**About this exercise**
What is the number of lines in the entries that contain "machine"? Reply with that number only.

■ ■ ■ ■ ■

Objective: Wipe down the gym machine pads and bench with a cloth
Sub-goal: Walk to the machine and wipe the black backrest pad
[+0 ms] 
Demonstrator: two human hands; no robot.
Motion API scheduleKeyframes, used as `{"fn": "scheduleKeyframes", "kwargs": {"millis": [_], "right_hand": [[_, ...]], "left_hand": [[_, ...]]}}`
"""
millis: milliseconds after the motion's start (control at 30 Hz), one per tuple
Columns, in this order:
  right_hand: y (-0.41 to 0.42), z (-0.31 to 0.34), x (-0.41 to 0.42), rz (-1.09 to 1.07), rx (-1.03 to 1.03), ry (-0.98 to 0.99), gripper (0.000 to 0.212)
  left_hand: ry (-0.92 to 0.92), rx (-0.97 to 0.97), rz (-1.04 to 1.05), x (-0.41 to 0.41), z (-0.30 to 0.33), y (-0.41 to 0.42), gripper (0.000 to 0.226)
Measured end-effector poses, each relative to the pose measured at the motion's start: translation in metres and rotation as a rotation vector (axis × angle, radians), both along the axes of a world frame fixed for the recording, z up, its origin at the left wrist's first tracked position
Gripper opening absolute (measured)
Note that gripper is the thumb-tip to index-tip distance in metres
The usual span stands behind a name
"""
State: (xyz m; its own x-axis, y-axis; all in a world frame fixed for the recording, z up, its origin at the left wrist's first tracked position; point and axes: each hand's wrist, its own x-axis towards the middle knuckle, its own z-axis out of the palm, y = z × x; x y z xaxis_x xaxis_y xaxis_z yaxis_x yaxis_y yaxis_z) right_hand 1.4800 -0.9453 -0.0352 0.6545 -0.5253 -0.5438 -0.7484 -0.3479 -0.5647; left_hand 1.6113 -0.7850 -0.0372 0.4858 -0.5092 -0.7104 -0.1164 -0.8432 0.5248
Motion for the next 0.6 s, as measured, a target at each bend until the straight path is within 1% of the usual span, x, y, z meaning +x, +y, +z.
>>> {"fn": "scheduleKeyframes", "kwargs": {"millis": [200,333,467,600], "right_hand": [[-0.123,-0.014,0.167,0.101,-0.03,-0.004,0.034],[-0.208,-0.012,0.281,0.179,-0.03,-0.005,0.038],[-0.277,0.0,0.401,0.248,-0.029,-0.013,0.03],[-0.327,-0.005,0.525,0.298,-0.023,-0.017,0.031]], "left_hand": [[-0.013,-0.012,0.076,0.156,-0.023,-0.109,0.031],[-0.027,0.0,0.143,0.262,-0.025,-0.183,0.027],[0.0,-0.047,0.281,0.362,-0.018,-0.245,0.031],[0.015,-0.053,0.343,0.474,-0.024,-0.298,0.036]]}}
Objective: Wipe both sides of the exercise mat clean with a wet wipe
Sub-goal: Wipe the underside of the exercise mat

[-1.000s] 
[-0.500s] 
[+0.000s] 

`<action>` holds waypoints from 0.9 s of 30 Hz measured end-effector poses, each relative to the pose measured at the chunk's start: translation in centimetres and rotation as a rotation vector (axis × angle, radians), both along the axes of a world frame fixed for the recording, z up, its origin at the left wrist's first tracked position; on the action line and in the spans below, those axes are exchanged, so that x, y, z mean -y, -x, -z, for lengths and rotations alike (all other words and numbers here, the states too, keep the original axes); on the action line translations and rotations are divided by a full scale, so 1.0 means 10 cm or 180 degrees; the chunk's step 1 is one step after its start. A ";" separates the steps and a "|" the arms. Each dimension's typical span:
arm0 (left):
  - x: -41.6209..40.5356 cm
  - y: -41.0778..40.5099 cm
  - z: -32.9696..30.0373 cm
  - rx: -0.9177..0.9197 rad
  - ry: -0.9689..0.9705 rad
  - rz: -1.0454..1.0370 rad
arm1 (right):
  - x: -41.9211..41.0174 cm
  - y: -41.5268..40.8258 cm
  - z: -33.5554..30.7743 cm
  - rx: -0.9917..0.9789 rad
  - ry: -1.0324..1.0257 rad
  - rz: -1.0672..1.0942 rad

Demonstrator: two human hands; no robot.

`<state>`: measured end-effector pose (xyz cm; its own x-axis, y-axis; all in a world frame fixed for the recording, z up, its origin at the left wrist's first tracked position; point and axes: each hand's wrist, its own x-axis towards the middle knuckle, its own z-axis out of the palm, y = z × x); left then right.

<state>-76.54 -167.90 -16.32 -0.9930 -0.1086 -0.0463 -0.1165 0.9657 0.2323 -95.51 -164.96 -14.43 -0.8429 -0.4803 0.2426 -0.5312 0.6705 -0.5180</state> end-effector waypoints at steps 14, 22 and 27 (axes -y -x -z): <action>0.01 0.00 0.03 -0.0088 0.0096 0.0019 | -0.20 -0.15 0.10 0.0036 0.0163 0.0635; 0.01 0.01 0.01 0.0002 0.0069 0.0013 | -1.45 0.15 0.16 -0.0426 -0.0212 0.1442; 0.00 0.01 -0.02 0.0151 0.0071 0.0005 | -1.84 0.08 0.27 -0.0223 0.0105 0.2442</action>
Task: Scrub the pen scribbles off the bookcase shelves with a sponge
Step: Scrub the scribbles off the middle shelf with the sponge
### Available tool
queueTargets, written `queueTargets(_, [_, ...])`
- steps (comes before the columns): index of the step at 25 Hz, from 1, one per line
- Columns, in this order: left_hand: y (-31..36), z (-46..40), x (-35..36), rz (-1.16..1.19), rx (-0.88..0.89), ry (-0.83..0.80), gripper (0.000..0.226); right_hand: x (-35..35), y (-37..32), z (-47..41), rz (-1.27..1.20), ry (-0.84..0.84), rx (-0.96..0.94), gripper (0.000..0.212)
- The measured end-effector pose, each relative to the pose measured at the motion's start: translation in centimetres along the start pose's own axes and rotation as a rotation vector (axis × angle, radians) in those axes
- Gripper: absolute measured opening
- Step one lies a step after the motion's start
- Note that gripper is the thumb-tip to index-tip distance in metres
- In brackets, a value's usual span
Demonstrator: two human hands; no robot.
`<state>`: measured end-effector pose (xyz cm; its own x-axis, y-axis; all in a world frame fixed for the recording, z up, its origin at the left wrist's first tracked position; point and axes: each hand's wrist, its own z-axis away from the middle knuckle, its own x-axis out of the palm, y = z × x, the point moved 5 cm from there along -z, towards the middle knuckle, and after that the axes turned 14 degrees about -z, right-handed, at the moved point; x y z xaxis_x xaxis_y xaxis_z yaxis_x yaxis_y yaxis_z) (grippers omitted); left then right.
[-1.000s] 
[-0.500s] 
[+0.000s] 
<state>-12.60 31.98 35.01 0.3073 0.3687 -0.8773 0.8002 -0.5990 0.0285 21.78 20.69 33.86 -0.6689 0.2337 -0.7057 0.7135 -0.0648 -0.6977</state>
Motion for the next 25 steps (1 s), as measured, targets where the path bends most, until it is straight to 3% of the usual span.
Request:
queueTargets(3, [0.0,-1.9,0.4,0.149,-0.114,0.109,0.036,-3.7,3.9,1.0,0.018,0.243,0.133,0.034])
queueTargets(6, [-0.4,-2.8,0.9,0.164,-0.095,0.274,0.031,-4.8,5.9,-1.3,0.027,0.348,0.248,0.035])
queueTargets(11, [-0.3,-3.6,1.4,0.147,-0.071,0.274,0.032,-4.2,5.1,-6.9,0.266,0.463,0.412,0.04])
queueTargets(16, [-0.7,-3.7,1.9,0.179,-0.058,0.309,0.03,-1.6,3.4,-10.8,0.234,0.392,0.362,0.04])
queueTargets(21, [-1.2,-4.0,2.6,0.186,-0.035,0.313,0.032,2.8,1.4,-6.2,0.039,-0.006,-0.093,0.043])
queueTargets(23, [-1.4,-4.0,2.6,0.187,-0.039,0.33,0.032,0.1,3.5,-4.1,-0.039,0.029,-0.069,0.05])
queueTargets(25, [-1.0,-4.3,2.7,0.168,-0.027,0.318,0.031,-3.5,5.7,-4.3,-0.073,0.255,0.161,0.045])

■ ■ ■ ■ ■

**Output of the exercise**
2